• _What the task asks_
All of the data below is to be repeated exactly, except for the pictures.

• _Source material_

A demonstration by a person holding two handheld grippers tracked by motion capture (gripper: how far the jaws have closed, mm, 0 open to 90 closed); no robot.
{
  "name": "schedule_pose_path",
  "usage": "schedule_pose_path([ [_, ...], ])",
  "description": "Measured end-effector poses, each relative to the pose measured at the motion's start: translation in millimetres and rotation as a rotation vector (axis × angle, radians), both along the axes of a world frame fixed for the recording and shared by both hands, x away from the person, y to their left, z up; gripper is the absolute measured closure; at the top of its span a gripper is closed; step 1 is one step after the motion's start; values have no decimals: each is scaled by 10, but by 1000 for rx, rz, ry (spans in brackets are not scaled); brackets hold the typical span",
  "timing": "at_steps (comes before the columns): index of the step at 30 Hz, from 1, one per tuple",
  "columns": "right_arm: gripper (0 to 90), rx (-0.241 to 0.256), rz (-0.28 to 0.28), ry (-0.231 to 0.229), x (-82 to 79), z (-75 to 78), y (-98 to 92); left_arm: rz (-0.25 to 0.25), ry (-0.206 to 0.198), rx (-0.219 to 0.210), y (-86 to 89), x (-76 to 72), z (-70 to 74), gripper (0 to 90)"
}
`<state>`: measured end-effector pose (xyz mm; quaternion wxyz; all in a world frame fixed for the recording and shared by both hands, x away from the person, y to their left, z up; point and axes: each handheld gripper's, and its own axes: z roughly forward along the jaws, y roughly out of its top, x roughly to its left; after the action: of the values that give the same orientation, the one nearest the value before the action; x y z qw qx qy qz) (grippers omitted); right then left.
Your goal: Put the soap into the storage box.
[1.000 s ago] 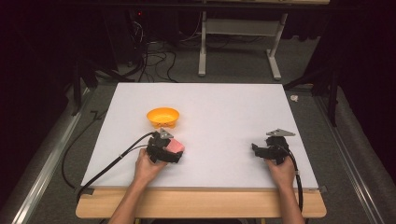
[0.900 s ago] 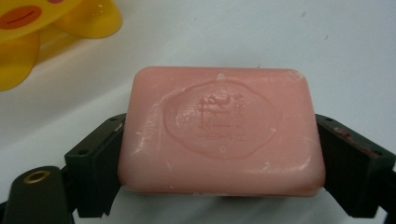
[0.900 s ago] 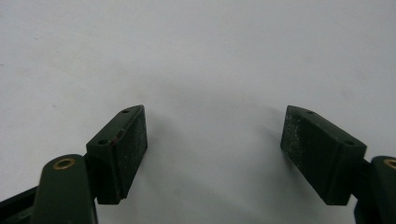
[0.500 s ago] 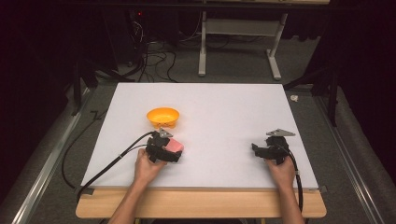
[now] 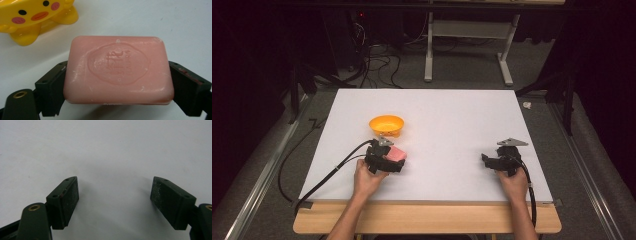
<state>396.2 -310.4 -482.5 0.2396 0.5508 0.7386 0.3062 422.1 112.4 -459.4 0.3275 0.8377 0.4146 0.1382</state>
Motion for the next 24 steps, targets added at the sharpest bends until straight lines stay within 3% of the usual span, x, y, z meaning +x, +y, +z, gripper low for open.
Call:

• _Output of the exercise_
A demonstration by a person holding two handheld grippers tracked by motion capture (gripper: how far the jaws have closed, mm, 0 open to 90 closed); no robot.
{
  "name": "schedule_pose_path",
  "usage": "schedule_pose_path([ [_, ...], ])",
  "description": "Measured end-effector poses, each relative to the pose measured at the motion's start: translation in millimetres and rotation as a rotation vector (axis × angle, radians), both along the axes of a world frame fixed for the recording and shared by both hands, x away from the person, y to their left, z up; gripper is the absolute measured closure; at the top of its span a gripper is closed; step 1 is one step after the motion's start; values have no decimals: each is scaled by 10, but by 1000 for rx, rz, ry (spans in brackets are not scaled); brackets hold the typical span",
  "timing": "at_steps (comes before the columns): index of the step at 30 Hz, from 1, one per tuple",
  "columns": "right_arm: gripper (0 to 90), rx (-0.241 to 0.256), rz (-0.28 to 0.28), ry (-0.231 to 0.229), x (-82 to 79), z (-75 to 78), y (-98 to 92); left_arm: rz (-0.25 to 0.25), ry (-0.206 to 0.198), rx (-0.219 to 0.210), y (-86 to 89), x (-76 to 72), z (-70 to 74), gripper (0 to 90)"
}
`<state>`: measured end-effector pose (xyz mm; quaternion wxyz; all in a world frame fixed for the recording and shared by both hands, x away from the person, y to their left, z up; point and axes: each handheld gripper's, and its own axes: z roughly forward along the jaws, y roughly out of its top, x roughly to its left; after the action: of the values that give the same orientation, the one nearest the value before the action; x y z qw qx qy qz) (grippers omitted); right then left.
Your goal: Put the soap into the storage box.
[1.000 s ago] 
[0.900 s ago] 
[0.900 s ago] 
[0.500 s ago] 
[now] 
<state>396.2 -310.4 -482.5 0.2396 0.5508 0.7386 0.3062 422.1 112.4 -459.4 0.3275 0.8377 0.4146 0.1382</state>
Motion for the next 24 steps, targets added at the sharpest bends until straight lines stay within 3% of the usual span, x, y, z meaning +x, +y, +z, gripper low for open.
Call:

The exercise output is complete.